CHAPTER 1: MY GREATEST SIN
Angry; that word was such an understatement of how I felt that morning. Even words such as heated, crossed, vexed and infuriated completely and utterly failed to define my mood at that time. Pissed was a good word, a very good word. But even that couldn’t begin to describe the level of rage I felt at that very moment, at that very time, on that very day, as I limped down the street toward my destination.
The click–clack, click–clack of my boot heels greeting granite resonated like a discordant symphony in my bruised and bleeding ears. Airships buzzed overhead in the orange-red sky and cars drove past me as I continued to hobble down the early morning streets of Glasgow.

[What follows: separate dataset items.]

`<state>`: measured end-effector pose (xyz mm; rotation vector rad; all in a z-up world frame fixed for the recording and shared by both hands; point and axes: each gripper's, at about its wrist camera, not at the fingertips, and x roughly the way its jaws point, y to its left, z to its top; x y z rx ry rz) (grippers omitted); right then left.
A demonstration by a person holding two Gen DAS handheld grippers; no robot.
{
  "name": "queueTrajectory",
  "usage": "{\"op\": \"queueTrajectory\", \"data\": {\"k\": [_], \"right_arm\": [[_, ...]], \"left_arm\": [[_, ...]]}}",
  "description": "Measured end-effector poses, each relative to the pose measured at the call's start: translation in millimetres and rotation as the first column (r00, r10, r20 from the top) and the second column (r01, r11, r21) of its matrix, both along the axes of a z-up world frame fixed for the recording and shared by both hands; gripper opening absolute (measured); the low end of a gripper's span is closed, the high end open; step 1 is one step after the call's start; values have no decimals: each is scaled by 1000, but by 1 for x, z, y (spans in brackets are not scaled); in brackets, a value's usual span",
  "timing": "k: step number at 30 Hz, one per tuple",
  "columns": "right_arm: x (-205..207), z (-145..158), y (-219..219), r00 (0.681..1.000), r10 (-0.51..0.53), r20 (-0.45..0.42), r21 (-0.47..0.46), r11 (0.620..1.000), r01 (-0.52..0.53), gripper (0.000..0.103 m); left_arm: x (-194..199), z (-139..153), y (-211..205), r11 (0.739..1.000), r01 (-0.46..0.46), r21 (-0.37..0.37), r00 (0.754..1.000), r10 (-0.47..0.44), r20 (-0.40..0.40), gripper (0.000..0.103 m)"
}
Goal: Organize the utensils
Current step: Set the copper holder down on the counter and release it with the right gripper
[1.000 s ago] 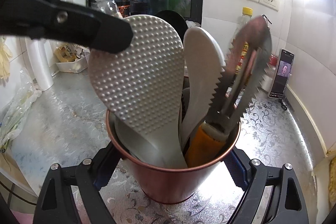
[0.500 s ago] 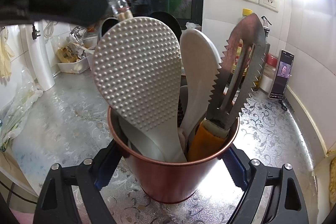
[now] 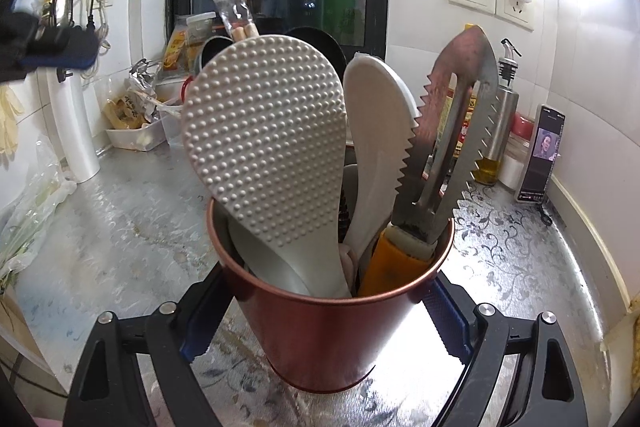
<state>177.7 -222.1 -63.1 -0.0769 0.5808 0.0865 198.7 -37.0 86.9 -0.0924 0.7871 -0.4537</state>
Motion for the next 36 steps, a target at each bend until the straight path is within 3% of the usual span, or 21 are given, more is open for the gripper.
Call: {"op": "queueTrajectory", "data": {"k": [2,5,11,18,22,23,24,26,36], "right_arm": [[3,-2,-1,1000,-3,0,0,1000,3,91],[9,-1,-3,1000,-4,1,0,1000,4,91],[18,-1,-5,1000,3,-6,2,1000,-3,91],[20,1,-5,999,26,-23,5,1000,-26,92],[18,2,-11,998,50,-34,31,998,-49,94],[18,1,-12,997,60,-45,43,997,-58,99],[17,1,-13,996,68,-51,54,996,-65,100],[14,-2,-13,994,90,-58,65,994,-86,103],[-5,-16,-14,990,101,-94,71,993,-95,103]], "left_arm": [[3,-9,7,999,-36,3,999,36,-32,14],[7,-24,14,996,-90,19,993,91,-78,42],[10,-58,27,984,-172,54,969,179,-172,44],[9,-97,34,957,-281,80,918,292,-270,66],[6,-114,35,938,-334,94,887,346,-305,69],[4,-116,35,933,-345,101,881,360,-307,73],[1,-119,35,928,-356,109,876,372,-308,84],[-5,-122,35,919,-375,123,868,395,-301,92],[-46,-131,30,887,-426,177,855,459,-242,92]]}}
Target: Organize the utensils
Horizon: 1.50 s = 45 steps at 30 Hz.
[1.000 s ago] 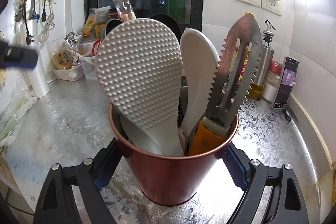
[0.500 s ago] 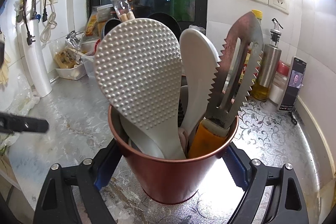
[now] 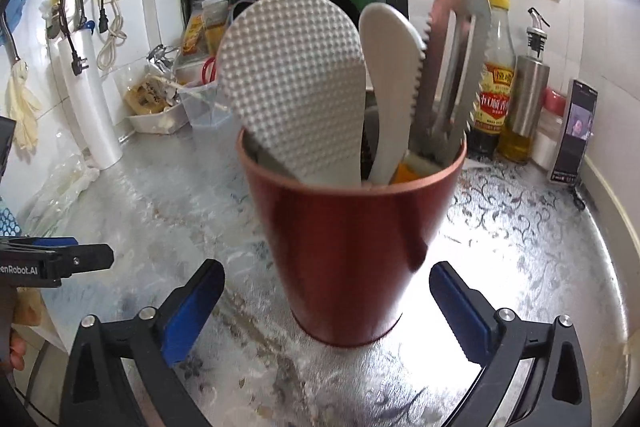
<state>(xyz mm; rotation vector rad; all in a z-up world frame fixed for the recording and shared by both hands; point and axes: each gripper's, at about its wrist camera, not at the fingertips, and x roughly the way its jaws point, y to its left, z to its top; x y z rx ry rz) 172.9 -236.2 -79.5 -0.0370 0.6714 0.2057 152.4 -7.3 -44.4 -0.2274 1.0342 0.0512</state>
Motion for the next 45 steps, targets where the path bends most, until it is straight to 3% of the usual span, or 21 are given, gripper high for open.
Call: {"op": "queueTrajectory", "data": {"k": [6,11,13,30,45], "right_arm": [[-14,-2,6,1000,-12,-22,-6,1000,12,103],[-27,3,26,999,-37,-12,-29,999,37,103],[-34,6,30,999,-54,-8,-30,998,54,103],[-116,12,84,987,-154,54,-80,984,158,103],[-143,21,86,979,-184,92,-104,976,193,103]], "left_arm": [[-16,3,-1,1000,19,24,999,-20,39,92],[-20,7,15,994,78,-71,993,-72,92,92],[-25,11,20,994,84,-74,991,-76,107,92],[-83,5,43,978,197,62,970,-204,130,92],[-100,4,38,976,155,150,980,-171,100,92]]}}
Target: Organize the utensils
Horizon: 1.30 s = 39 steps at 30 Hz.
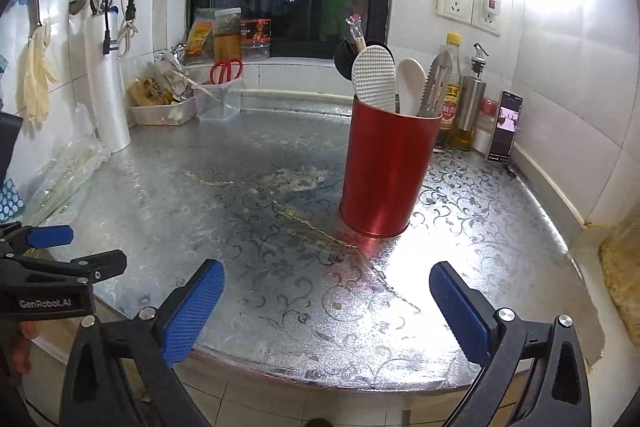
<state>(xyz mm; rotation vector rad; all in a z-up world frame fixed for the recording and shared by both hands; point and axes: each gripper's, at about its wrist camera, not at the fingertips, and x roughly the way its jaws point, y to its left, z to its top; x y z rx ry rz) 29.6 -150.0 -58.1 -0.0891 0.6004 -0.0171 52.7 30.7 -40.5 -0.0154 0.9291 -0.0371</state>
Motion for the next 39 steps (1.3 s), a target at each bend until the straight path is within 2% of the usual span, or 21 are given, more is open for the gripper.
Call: {"op": "queueTrajectory", "data": {"k": [39], "right_arm": [[4,-2,2,1000,-7,-11,-24,1000,7,103]], "left_arm": [[8,-12,10,999,-16,-39,998,13,-68,92]]}}
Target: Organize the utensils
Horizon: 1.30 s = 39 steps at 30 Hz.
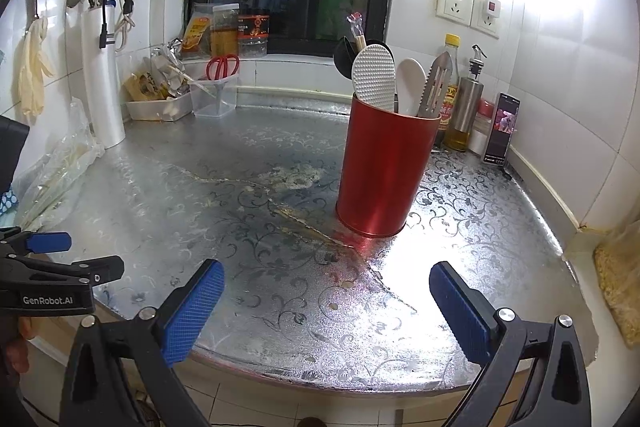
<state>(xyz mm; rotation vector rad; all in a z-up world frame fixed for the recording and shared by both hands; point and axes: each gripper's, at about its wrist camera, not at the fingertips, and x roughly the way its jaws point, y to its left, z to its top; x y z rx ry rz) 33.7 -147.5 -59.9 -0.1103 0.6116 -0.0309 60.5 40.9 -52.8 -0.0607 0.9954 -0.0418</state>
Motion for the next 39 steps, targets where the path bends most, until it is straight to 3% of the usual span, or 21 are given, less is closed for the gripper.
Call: {"op": "queueTrajectory", "data": {"k": [39], "right_arm": [[17,-8,-5,999,-13,-31,4,1000,13,103]], "left_arm": [[15,-10,3,1000,-16,-3,999,16,-33,92]]}}
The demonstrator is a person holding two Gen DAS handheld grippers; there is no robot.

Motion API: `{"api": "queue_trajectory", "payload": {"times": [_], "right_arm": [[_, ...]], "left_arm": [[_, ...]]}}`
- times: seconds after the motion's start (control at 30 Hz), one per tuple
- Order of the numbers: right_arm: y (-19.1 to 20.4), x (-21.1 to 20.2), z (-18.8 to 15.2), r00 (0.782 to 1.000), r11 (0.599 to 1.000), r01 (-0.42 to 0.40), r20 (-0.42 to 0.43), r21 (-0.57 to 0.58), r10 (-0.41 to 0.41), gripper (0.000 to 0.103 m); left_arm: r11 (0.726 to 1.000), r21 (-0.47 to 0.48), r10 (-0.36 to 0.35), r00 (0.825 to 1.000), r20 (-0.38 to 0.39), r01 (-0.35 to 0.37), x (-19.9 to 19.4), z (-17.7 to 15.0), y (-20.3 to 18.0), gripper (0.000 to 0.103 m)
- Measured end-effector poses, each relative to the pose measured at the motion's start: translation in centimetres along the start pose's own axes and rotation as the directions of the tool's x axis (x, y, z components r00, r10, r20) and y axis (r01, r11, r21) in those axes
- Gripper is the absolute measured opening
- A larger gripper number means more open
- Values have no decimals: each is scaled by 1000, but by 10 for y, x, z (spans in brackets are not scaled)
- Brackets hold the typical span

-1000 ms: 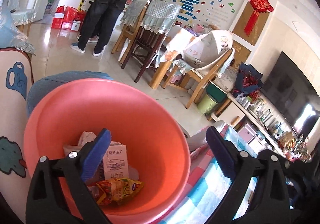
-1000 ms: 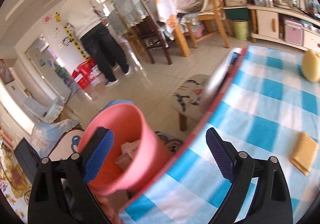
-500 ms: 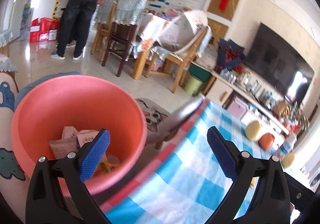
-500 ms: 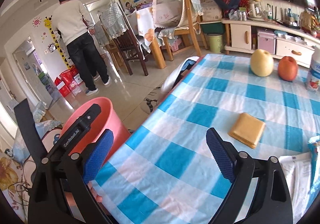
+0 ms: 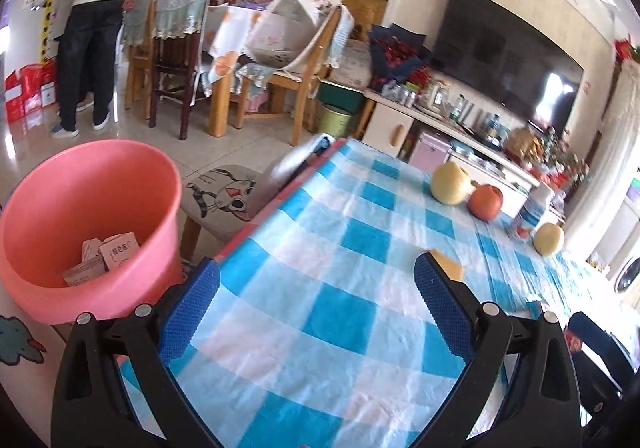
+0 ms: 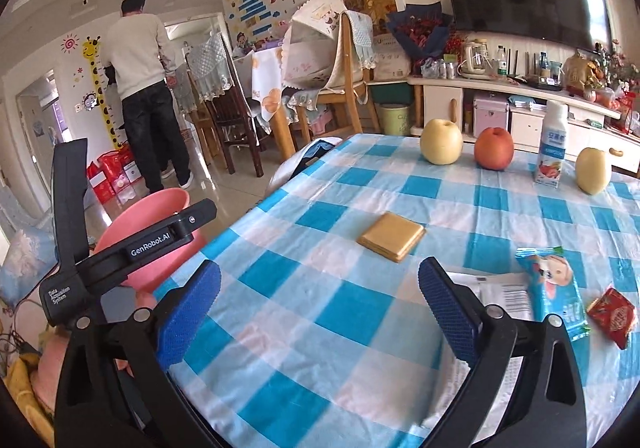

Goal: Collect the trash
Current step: 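Return both tools from the pink bin to the table, then grasp the yellow cheese slice with the left tool while the right tool grasps the red snack pouch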

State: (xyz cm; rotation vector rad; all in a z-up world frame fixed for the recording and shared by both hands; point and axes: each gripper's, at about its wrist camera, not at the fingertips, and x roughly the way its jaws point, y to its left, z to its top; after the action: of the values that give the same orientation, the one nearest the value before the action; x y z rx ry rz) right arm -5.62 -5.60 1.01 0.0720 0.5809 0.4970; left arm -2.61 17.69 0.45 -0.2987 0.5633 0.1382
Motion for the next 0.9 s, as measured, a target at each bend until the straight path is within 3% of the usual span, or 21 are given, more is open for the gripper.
{"api": "queue_trajectory", "payload": {"times": [0.2, 0.33, 0.6, 0.9], "right_arm": [[-20, -20, -6, 1000, 998, 31, 8, -54, -30, 98], [-49, -30, -7, 999, 999, 43, 5, -1, -43, 98], [-110, -49, -6, 989, 986, 146, 14, 76, -147, 98], [-170, -61, -3, 972, 965, 233, -52, 118, -229, 98]], "left_arm": [[996, 83, -16, 999, -35, 19, -3, -14, -29, 98], [991, 129, -18, 998, -62, 26, 0, -24, -46, 98], [972, 224, -42, 993, -113, 67, 9, -40, -87, 98], [950, 286, -85, 986, -142, 123, 38, -37, -121, 98]]}}
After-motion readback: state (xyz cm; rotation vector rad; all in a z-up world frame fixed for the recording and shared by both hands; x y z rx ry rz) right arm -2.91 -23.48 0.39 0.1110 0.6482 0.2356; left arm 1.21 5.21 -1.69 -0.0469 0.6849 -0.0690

The whistles and cat calls of the scantily clad women lining the alleyways, begged for my business. It didn’t matter that I was a woman like them. As far as they were concerned, the money I had on me worked just as well as any man’s. Gender equality at its best. While I was used to men hitting on me and treated it with boredom at least half the time, receiving offers from ladies of the evening made me just a bit curious. Then again, stars were beautiful too. That didn’t mean I wanted to touch one with my bare hands. When a particularly desperate hooker started to harass me, I reached into my pocket, pulled out my black, 9mm Beretta and held it high. High enough for her to get a very good look at it in the dim morning light. All she needed was one glimpse to convince her to turn around and trot away as fast as her ridiculous high heels could carry her. The others must have also seen the gun, because the whistles and cat calls abruptly ceased. Suddenly, it was just me and the cold, bulky weapon in my hand, the audience having disappeared like an apparition. Their sudden absence, no matter how inconsequential their presence had been just moments before, jarred my psyche. I took a deep breath and continued to shuffle towards my primary objective of the evening; the south building of the Glasgow Industry complex. The place where my Guild and their current target should be. Based on my own recent, shitty experience that morning, I thought it likely they had been ambushed and would need my help.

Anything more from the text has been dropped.